The expert called the Central Bank's rate cut a positive signal for the car market
The reduction of the key rate to 15% is another positive signal for the Russian car market, Konstantin Boldyrev, head of business development for B2C lending at Avito Avto, shared this opinion with Izvestia on March 20. Due to the high penetration of loans in the segment of new cars, this is a reason to consider buying a car against the background of the rising exchange rate of recent days, he believes.
"If this trend proves to be sustainable, consumers may consider buying a new car before the exchange rate dynamics lead to higher prices. At the same time, brands that have managed to localize production at factories in the Russian Federation will benefit the most — new products that have appeared in the last few months initially received very competitive retail prices, and manufacturers still provide subsidies on loans, making such a purchase doubly profitable," Boldyrev said.

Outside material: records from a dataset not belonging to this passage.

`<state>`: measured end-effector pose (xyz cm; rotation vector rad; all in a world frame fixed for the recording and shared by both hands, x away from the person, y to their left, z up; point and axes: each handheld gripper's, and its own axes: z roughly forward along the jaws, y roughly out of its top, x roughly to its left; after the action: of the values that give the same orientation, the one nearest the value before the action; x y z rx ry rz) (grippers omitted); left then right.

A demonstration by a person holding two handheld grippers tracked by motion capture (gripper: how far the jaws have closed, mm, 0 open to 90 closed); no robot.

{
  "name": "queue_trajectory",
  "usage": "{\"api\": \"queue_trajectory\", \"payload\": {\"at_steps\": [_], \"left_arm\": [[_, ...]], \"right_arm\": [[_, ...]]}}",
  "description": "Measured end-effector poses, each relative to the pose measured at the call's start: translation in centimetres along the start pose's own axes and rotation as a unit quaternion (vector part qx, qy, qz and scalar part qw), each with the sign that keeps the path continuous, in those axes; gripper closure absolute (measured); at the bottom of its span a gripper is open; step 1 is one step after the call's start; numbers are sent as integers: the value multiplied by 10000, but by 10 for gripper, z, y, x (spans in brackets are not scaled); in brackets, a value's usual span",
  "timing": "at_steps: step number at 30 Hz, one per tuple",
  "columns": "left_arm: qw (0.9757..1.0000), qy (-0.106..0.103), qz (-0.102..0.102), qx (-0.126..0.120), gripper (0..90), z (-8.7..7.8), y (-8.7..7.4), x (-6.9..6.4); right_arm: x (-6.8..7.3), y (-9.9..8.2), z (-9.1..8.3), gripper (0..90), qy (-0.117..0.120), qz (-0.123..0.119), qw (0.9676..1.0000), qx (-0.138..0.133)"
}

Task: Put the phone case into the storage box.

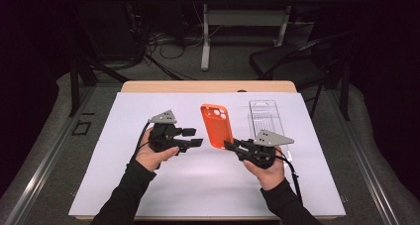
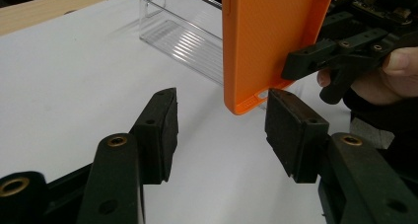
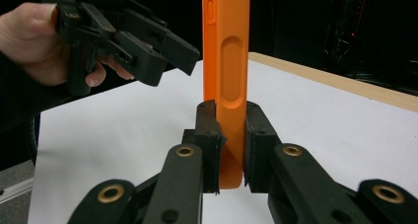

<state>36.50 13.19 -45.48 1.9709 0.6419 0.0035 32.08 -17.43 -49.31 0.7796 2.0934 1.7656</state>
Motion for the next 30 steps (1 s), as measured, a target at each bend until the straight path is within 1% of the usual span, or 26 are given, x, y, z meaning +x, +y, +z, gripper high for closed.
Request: {"api": "queue_trajectory", "payload": {"at_steps": [1, 3, 4, 11, 14, 16, 20, 23, 28, 30], "left_arm": [[10000, -9, 20, 25, 457, -1, 1, 1], [9999, -152, 68, 37, 451, -1, 2, 2], [9997, -201, 141, 65, 451, -1, 3, 2], [9986, -412, 287, 160, 442, 1, 10, 4], [9982, -464, 348, 168, 440, 3, 12, 4], [9980, -504, 333, 173, 435, 4, 14, 5], [9975, -562, 343, 250, 426, 6, 16, 6], [9969, -581, 419, 325, 424, 9, 18, 7], [9962, -596, 490, 412, 435, 13, 21, 7], [9957, -623, 521, 447, 454, 15, 21, 6]], "right_arm": [[0, 0, 0, 804, 13, -6, 10000, 4], [0, 0, 0, 804, 65, -36, 10000, 29], [0, 0, 0, 804, 94, -53, 9999, 21], [0, 0, 0, 804, 194, -87, 9998, 51], [-1, 1, -1, 804, 209, -115, 9997, 60], [-1, 1, -1, 804, 225, -117, 9997, 51], [-1, 2, -2, 804, 247, -132, 9996, 46], [-1, 2, -2, 804, 280, -129, 9995, 56], [-1, 1, 0, 804, 323, -140, 9994, 43], [-1, 1, 0, 804, 339, -139, 9993, 59]]}}
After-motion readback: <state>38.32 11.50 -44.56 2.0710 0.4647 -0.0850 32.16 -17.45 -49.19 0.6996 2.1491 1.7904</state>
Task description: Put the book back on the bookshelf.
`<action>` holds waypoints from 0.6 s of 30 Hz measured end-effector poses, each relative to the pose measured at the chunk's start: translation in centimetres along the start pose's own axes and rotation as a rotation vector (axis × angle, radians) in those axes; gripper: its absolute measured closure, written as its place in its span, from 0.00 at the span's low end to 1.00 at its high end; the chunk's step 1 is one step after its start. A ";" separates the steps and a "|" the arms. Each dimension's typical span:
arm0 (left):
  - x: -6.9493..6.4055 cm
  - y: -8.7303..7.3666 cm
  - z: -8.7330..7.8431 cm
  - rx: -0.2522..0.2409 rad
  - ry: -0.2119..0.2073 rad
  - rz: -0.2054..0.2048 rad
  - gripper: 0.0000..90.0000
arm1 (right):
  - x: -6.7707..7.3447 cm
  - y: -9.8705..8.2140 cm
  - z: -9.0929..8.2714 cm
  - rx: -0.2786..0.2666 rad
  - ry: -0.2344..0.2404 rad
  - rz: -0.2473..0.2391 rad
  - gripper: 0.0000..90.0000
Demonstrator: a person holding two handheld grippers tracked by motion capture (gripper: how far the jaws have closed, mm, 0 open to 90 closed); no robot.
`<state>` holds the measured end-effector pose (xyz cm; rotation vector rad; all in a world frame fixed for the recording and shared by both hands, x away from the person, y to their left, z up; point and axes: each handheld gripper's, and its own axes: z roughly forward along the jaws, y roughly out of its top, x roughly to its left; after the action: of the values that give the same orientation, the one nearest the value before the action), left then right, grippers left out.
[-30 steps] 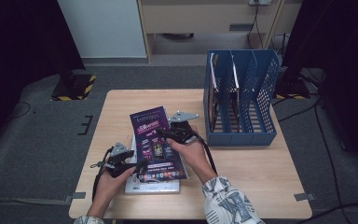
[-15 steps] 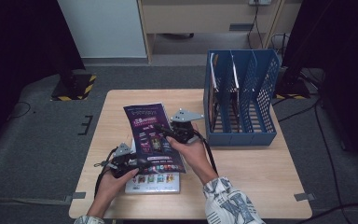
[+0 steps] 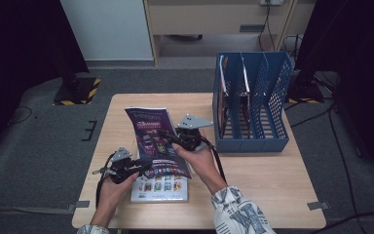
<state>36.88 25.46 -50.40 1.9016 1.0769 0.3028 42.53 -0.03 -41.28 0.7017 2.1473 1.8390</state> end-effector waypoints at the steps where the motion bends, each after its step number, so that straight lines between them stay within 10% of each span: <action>1: 0.0 0.0 -0.1 0.003 0.008 0.001 0.71 | 0.1 0.0 0.0 0.004 -0.002 -0.006 0.91; 18: -0.3 0.5 -0.9 -0.027 0.082 0.060 0.79 | 0.2 1.3 -0.6 0.013 -0.020 -0.096 0.81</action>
<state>36.47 25.62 -49.43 1.9138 1.0654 0.4305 42.39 -0.35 -39.88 0.6061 2.1431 1.7645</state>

In the segment of used cars on sale at dealers, the impact of the rate is traditionally more important, the specialist noted. Reducing the cost of funding gradually improves the capital burden on dealers and can support the expansion of supply. At the same time, the dynamics of loans is still significantly more strongly influenced by the requirements for borrowers and the level of approval, which depend on macroprudential requirements, the source explained.
"In general, there is a widespread opinion in the market that the level of about 15% is psychologically and economically comfortable for potential borrowers. However, in order for the rates on unsubsidized tariffs to approach these values, it is necessary to continue the downward trend. The current decision of the Central Bank is a step in this direction, which may contribute to the gradual revival of the car market," Boldyrev added.
Daniil Shkurygin, Commercial Director of <url>, spoke with a polar opinion earlier that day. In his opinion, the reduction of the key rate from 15.5% to 15% per annum is unlikely to have a significant impact on the country's automotive market and car loans.
According to the forecast of the Central Bank, published on March 20, taking into account the monetary policy, annual inflation will decrease to 4.5-5.5% in 2026, and stable inflation will be near 4% in the second half of 2026. In 2027 and beyond, she will be on target.